_PROBLEM TO WORK ON_. Print the lines that start the entries and continue through the one holding "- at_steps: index", please, exactly and with the pictures omitted.

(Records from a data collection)
-.-.-

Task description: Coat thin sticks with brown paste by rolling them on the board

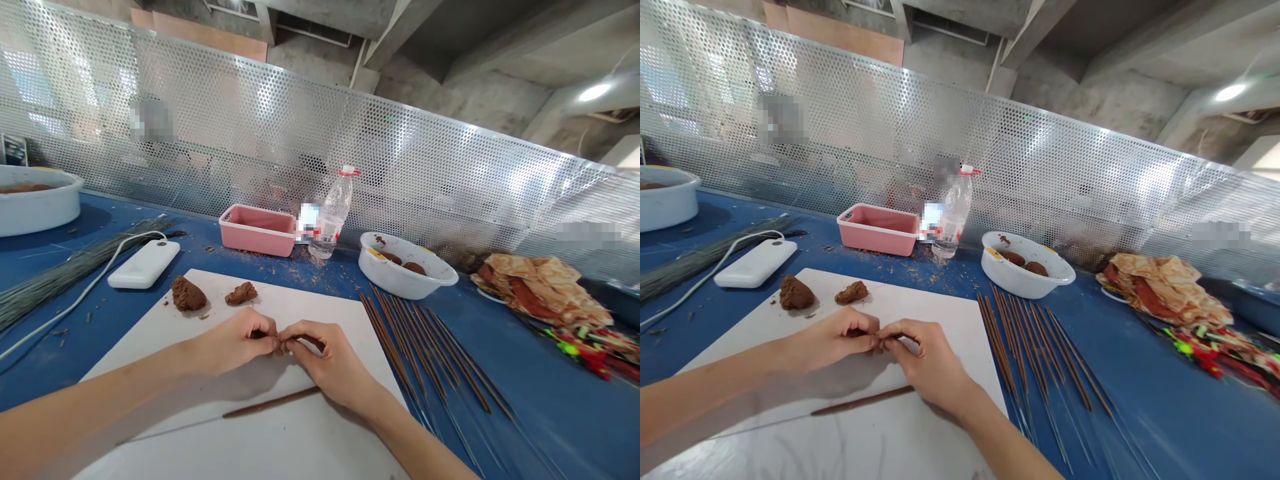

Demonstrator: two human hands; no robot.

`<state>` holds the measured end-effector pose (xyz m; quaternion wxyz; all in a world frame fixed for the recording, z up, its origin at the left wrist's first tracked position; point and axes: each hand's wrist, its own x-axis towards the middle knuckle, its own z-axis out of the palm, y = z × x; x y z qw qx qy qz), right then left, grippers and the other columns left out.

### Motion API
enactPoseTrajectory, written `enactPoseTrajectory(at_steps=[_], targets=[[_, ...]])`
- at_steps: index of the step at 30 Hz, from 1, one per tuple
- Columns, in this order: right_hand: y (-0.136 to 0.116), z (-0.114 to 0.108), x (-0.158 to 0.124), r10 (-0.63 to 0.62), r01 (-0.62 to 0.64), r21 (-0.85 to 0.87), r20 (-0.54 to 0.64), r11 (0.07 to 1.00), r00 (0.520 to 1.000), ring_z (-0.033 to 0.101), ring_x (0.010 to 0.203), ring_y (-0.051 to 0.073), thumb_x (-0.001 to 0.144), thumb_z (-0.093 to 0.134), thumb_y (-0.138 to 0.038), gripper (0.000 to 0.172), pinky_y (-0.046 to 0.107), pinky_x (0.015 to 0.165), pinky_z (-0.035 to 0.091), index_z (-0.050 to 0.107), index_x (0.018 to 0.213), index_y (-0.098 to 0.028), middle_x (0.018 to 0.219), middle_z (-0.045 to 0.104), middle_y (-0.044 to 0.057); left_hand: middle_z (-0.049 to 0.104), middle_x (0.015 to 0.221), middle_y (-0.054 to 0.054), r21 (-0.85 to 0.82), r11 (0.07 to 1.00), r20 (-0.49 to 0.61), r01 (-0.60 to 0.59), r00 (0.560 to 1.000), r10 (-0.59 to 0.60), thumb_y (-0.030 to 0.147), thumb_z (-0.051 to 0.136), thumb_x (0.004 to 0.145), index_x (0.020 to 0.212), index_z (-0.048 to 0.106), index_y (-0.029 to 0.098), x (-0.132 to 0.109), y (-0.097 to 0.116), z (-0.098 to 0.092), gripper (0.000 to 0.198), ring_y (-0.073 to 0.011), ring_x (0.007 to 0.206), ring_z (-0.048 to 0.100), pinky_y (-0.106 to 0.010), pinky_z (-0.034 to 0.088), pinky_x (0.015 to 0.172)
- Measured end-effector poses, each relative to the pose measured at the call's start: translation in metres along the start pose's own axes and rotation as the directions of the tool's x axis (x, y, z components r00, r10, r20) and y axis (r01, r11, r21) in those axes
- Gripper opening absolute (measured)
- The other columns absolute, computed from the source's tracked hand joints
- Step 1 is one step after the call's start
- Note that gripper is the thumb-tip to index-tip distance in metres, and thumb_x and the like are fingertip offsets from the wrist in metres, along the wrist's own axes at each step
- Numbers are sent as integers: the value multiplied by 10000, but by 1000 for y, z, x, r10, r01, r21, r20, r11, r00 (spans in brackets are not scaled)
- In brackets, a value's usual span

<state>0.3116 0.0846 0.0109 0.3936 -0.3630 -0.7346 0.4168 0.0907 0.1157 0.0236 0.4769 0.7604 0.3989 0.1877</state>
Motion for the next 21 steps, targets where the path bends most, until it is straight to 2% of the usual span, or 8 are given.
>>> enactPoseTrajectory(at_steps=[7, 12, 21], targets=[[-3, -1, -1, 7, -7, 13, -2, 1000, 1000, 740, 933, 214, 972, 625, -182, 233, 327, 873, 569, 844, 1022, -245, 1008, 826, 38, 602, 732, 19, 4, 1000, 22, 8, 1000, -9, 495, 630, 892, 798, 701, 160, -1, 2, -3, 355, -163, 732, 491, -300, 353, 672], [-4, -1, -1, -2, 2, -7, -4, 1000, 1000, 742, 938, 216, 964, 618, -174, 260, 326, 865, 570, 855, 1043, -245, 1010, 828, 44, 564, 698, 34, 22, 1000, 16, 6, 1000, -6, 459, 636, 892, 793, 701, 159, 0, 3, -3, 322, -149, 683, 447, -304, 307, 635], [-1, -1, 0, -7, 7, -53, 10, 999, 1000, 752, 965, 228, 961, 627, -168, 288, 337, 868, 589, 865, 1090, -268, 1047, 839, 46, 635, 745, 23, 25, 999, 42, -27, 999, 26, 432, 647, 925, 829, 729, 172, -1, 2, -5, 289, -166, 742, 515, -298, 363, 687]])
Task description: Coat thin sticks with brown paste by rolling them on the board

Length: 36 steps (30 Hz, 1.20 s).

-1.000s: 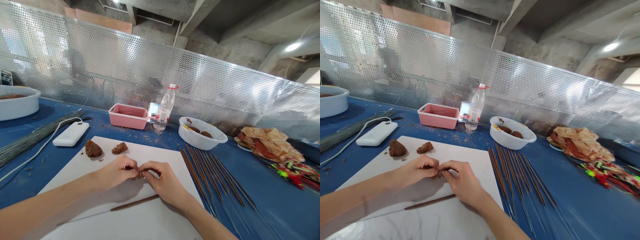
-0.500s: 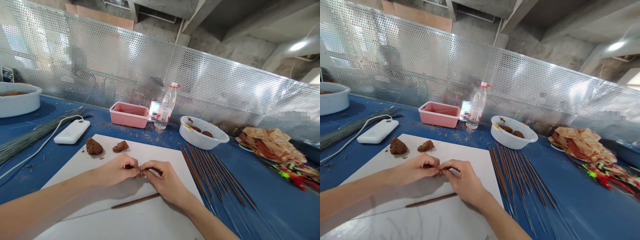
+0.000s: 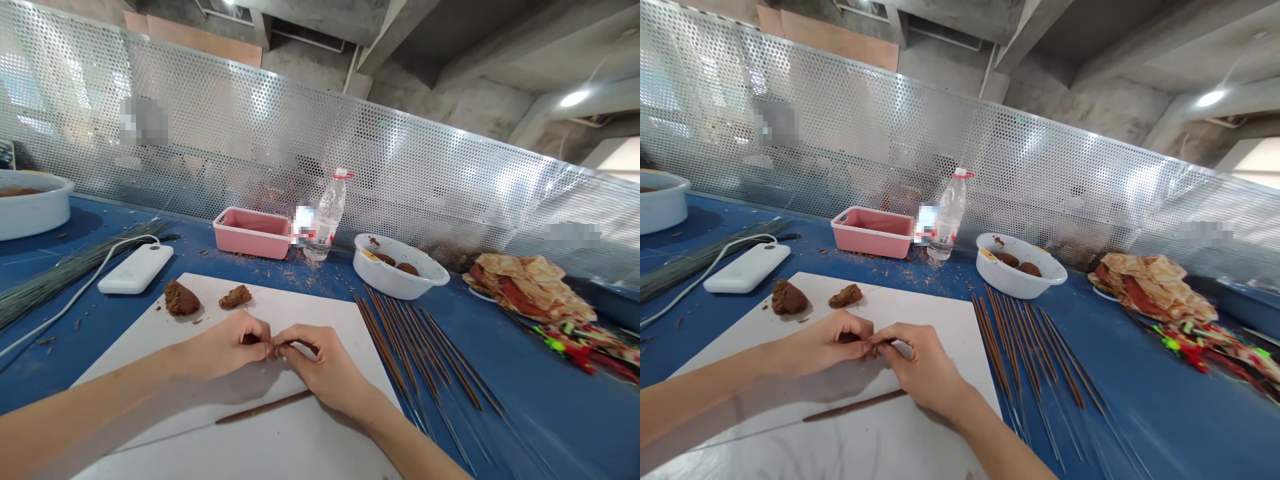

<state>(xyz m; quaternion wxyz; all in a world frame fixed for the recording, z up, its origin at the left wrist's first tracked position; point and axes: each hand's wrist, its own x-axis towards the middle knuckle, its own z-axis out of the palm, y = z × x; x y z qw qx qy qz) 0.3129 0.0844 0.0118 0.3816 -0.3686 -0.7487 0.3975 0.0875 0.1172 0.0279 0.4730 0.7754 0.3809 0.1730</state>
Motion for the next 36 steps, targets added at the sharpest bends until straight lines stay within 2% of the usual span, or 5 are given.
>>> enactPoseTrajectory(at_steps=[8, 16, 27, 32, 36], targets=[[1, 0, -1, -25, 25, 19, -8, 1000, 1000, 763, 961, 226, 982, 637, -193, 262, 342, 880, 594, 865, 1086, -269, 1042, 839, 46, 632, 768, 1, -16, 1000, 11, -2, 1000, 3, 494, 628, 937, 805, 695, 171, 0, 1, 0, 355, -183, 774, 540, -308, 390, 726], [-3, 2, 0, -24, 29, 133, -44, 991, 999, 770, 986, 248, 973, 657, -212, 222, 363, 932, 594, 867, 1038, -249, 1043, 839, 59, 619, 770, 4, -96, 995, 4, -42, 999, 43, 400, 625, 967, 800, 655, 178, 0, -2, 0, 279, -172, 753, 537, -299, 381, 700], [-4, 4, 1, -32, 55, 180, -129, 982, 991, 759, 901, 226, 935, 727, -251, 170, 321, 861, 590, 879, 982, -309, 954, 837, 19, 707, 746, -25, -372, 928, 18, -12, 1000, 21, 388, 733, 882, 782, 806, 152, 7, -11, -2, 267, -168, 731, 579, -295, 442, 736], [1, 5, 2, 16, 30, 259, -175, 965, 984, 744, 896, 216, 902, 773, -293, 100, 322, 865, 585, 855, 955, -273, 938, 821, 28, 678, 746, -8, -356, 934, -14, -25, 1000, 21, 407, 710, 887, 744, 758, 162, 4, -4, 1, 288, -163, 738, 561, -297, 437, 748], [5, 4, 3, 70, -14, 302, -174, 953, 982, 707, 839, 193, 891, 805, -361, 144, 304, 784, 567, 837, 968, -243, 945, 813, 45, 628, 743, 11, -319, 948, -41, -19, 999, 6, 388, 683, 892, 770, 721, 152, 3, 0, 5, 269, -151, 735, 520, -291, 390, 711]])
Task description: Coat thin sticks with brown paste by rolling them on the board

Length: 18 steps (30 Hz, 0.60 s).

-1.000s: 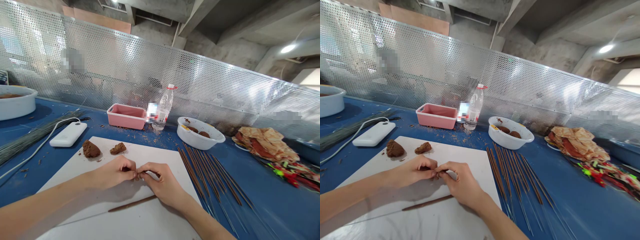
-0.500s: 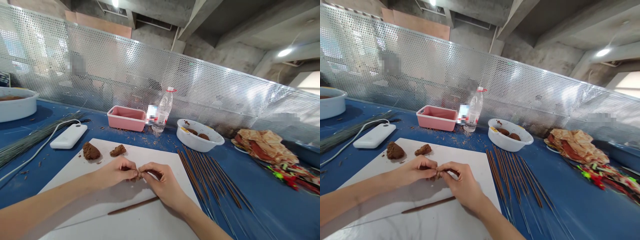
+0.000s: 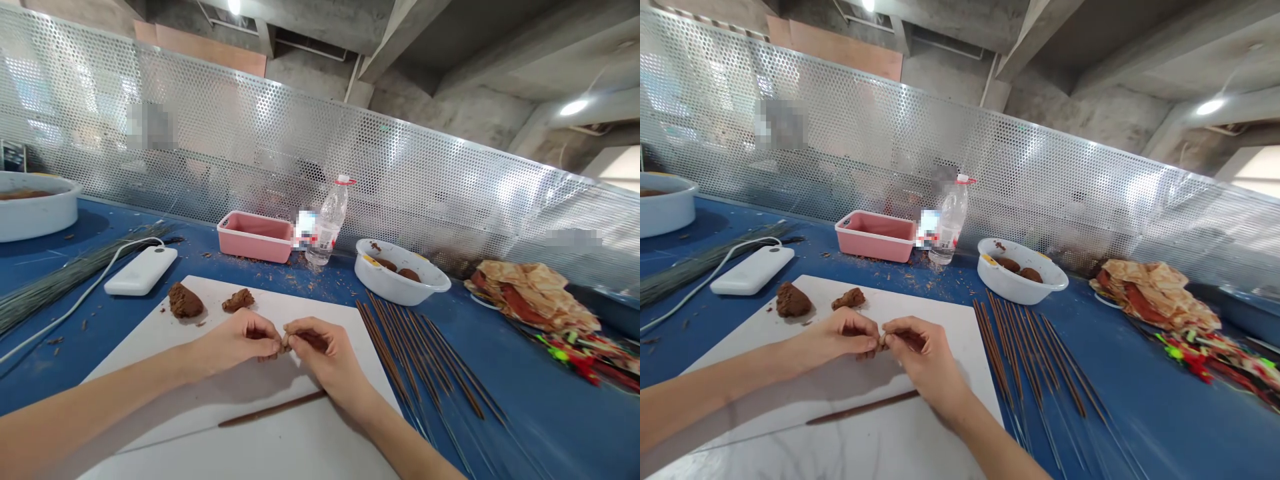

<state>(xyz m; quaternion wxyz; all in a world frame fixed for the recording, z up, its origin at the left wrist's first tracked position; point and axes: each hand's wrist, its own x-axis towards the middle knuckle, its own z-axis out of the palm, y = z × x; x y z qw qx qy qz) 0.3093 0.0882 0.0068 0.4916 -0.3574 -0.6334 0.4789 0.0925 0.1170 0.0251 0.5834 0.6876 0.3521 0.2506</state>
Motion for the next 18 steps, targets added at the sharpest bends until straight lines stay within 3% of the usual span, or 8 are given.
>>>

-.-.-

_REPLY TO THE TASK_.
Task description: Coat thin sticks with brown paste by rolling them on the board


Demonstrator: two human hands; no robot.

`<state>` holds the measured end-effector pose (xyz m; quaternion wxyz; all in a world frame fixed for the recording, z up, its origin at the left wrist's first tracked position; point and axes: each hand's wrist, its own x-axis towards the middle knuckle, its own z-axis out of the palm, y = z × x; x y z qw qx qy qz), right then left, grippers and the other columns left out.

### Motion API
enactPoseTrajectory, written `enactPoseTrajectory(at_steps=[_], targets=[[_, ...]])`
- at_steps: index of the step at 30 Hz, from 1, one per tuple

The exercise is now finished.